**What the task requires:**
What lines below include the word "with"? Copy each one.

**Source information:**
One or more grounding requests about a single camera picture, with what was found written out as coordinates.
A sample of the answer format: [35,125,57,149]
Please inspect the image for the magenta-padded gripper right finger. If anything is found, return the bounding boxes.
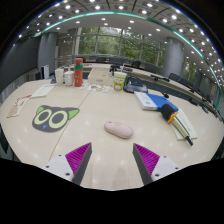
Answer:
[132,143,183,186]

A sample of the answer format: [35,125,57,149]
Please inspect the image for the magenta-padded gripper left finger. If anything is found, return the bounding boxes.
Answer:
[42,142,93,186]

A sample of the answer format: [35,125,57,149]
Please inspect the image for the pink computer mouse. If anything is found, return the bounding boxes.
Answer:
[103,120,135,140]

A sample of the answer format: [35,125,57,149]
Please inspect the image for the cat-face mouse pad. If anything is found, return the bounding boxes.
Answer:
[31,104,81,134]

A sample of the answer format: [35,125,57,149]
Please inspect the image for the black handheld microphone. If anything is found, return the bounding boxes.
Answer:
[160,103,194,147]

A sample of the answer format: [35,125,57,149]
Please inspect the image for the white booklet under microphone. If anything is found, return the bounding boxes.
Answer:
[171,107,198,141]

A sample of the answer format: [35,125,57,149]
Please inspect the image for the blue and white book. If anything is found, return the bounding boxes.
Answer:
[134,91,179,112]

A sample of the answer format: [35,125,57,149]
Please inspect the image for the colourful sticker sheet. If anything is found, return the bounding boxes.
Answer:
[79,83,111,93]

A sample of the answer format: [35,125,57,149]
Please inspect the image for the black gooseneck conference microphone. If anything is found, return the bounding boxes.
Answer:
[123,76,170,99]

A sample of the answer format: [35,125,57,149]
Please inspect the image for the white printed booklet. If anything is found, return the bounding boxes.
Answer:
[29,83,56,99]

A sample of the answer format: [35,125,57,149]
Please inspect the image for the red and white leaflet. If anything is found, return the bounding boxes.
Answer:
[6,94,33,119]

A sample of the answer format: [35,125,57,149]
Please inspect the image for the white lidded mug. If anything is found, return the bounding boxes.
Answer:
[63,70,75,87]

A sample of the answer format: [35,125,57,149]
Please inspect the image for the paper cup with straw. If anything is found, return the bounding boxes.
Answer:
[113,71,128,92]

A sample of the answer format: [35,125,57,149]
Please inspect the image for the black table microphone unit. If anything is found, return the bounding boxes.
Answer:
[150,73,171,83]

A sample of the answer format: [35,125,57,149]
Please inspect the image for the beige cardboard box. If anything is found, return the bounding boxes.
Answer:
[87,68,115,87]

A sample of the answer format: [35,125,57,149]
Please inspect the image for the red drink bottle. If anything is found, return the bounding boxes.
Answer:
[73,57,84,88]

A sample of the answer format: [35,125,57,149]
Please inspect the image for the row of dark chairs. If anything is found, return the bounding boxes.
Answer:
[74,54,214,101]

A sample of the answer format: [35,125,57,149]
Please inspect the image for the ceiling lights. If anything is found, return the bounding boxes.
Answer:
[13,0,224,78]

**Task output:**
One or more grounding requests about a single camera picture, with what was found written out as coordinates.
Please inspect the image for the paper cup with straw. If anything is found, return the bounding boxes.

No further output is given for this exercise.